State Bank of India (SBI) said on Monday that it would adopt the repo rate as external benchmark for all its floating rate-based loans from October 1. The move by the country's largest bank comes within three weeks of the Reserve Bank of India (RBI) directed banks to link floating rate-based loans with external benchmark rates, in a bid to enable a faster transmission of reduction in key interest rates to borrowers. In a statement on Monday, SBI said the change will impact floating rate loans for small businesses, home and retail loans. (Also read: SBI withdraws repo-linked home loan scheme)
State Bank of India also said it voluntarily extended the external benchmark-based lending to medium enterprises, in order to boost lending to the MSME (Ministry of Micro, Small and Medium Enterprises) sector.

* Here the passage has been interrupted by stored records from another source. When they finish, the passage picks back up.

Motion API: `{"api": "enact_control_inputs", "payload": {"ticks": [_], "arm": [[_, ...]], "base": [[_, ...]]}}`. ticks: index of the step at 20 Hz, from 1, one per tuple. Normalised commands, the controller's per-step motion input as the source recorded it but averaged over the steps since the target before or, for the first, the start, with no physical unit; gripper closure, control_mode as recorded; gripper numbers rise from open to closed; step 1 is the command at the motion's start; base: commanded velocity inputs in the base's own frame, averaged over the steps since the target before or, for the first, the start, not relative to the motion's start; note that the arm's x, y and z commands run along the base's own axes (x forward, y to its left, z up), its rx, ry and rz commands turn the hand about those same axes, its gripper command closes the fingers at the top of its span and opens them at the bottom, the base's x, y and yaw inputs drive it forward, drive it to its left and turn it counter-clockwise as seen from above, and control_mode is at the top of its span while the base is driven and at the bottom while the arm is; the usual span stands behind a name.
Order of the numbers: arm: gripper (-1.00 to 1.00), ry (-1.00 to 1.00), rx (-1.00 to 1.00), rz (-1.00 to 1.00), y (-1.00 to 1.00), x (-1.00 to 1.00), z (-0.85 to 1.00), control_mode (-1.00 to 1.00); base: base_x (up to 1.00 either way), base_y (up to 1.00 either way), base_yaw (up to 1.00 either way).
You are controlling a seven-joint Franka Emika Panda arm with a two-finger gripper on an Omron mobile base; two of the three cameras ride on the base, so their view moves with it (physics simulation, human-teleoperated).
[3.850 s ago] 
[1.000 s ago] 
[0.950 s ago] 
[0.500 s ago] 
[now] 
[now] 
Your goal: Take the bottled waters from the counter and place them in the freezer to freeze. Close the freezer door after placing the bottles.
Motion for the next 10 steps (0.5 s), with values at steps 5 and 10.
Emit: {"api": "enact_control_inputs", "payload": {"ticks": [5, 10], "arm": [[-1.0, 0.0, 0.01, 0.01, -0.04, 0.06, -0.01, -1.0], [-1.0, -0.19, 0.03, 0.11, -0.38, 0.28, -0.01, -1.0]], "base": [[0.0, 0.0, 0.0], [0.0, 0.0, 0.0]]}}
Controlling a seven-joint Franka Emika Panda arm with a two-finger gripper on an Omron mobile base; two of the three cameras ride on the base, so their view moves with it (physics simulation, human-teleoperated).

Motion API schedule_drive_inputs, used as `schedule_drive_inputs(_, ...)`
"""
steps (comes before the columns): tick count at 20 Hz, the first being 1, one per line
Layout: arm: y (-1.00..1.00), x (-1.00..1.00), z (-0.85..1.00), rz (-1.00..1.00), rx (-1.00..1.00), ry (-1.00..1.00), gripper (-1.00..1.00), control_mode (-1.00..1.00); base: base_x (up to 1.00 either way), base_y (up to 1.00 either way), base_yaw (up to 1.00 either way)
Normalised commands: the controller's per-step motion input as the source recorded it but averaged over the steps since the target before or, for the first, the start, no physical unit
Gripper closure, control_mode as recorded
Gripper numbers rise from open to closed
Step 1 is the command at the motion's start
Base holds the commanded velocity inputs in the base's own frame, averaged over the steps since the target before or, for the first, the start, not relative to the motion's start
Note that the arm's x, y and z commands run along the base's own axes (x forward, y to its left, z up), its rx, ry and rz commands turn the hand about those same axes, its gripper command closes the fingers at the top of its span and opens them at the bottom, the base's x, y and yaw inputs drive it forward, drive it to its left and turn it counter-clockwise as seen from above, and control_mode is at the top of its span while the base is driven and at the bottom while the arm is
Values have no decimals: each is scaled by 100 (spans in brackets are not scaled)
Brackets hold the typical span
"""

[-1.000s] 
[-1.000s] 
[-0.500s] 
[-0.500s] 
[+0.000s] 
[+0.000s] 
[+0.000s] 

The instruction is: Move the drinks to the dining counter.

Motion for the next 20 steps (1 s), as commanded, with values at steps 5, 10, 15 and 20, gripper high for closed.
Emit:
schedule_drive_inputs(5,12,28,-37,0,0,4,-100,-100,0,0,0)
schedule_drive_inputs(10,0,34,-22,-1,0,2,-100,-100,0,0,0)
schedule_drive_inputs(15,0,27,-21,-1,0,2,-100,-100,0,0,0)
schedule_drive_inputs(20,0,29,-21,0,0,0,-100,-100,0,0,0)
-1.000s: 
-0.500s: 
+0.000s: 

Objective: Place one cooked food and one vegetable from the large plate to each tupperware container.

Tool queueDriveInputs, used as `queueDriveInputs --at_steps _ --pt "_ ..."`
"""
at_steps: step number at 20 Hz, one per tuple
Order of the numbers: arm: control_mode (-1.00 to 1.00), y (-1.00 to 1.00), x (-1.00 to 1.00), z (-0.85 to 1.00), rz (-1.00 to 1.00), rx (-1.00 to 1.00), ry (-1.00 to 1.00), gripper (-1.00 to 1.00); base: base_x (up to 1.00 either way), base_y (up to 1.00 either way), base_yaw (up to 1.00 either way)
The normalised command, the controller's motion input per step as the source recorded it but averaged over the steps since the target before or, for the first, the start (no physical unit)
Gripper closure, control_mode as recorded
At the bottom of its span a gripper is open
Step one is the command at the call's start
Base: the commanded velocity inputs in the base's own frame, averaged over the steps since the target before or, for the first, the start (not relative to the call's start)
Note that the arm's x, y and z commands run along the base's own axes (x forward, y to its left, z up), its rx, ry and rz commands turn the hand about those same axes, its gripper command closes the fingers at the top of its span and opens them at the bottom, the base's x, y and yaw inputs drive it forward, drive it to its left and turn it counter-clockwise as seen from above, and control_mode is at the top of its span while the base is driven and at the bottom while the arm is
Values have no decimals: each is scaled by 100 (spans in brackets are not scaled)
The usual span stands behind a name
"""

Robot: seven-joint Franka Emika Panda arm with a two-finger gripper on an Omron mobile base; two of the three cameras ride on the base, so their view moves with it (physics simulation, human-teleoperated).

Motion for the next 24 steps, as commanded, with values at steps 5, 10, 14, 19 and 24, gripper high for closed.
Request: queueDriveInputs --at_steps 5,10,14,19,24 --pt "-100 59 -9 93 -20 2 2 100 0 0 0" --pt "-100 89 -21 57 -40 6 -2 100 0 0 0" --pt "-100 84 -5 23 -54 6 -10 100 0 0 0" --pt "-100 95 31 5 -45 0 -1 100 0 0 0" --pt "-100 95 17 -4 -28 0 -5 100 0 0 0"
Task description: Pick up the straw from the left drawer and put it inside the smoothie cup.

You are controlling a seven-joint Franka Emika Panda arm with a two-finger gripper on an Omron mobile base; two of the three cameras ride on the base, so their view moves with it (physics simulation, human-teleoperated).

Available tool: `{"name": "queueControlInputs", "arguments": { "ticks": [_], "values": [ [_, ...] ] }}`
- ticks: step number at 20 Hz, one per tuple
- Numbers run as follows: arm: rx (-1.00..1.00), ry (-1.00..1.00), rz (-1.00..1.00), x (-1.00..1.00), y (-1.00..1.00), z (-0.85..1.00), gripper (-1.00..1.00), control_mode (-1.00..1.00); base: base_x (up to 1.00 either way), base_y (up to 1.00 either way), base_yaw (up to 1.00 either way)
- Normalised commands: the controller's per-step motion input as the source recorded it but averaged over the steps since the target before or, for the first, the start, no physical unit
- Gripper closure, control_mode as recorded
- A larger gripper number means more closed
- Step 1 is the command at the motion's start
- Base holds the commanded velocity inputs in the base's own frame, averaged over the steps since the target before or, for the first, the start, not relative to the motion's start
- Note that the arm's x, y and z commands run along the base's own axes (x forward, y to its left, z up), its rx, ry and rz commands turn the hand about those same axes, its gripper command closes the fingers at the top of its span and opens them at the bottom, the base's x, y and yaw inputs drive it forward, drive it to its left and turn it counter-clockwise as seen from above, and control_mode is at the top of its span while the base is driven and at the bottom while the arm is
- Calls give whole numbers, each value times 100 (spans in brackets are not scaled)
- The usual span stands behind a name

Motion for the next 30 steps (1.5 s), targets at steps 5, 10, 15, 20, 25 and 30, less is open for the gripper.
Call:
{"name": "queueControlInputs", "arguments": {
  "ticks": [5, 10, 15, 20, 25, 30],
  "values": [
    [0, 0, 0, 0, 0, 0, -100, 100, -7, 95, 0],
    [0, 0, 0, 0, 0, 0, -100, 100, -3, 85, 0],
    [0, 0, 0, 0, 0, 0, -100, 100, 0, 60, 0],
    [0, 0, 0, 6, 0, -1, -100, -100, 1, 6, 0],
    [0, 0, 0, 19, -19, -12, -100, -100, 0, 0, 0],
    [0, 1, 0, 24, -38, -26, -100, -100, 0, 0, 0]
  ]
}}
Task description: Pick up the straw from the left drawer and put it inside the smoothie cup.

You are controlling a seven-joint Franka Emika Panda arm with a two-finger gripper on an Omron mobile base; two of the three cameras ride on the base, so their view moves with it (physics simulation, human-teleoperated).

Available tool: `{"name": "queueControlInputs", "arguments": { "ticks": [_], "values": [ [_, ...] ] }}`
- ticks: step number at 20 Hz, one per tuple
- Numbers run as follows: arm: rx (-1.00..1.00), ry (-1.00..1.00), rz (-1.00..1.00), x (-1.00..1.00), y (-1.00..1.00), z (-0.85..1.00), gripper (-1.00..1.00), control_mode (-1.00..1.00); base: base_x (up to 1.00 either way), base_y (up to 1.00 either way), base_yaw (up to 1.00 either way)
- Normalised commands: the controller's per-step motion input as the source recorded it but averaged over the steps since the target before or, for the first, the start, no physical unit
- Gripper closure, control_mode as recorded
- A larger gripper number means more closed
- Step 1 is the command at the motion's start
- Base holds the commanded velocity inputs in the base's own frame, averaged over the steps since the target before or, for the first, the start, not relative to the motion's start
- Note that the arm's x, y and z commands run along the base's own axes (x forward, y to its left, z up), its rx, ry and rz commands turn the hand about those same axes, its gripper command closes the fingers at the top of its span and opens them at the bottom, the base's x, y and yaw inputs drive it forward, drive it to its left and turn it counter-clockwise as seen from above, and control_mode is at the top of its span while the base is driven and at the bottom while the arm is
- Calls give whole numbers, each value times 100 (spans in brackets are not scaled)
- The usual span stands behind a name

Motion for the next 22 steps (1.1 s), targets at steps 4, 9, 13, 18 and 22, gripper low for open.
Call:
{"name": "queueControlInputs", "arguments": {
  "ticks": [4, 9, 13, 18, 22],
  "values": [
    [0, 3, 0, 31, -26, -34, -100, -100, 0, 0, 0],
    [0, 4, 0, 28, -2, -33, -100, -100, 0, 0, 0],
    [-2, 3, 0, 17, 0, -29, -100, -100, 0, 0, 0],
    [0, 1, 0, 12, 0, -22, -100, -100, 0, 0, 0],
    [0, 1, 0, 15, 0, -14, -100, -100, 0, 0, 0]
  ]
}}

The bank - which had introduced floating rate-based home loans from July 1, 2019 - said it has made some modifications in the scheme effective October 1, 2019, to comply with the latest regulatory guidelines.
The RBI has time and again urged banks to transmit the benefit of lower interest rates to the consumer.
In its September 4 circular, the RBI gave the commercial banks of external rates for linking their floating rate loans: the repo rate, the three-month or six-month treasury bills, or any benchmark market interest rate published by the Financial Benchmarks India.
(Also read: SBI now pays these interest rates on fixed deposits)
"It has been observed that due to various reasons, the transmission of policy rate changes to the lending rate of banks under the current MCLR (marginal cost-based lending rate) framework has not been satisfactory," the Reserve Bank of India said.
SBI said it would make more details available on its website.
The Reserve Bank of India has reduced the repo rate - the key interest rate at which it lends short-term funds to commercial banks - by a total 110 basis points (1.1 percentage point) in four consecutive bi-monthly reviews so far this year.
In its August 7 statement, the RBI said the transmission of lower rates by banks to borrowers had only “improved marginally” since the previous policy review in June.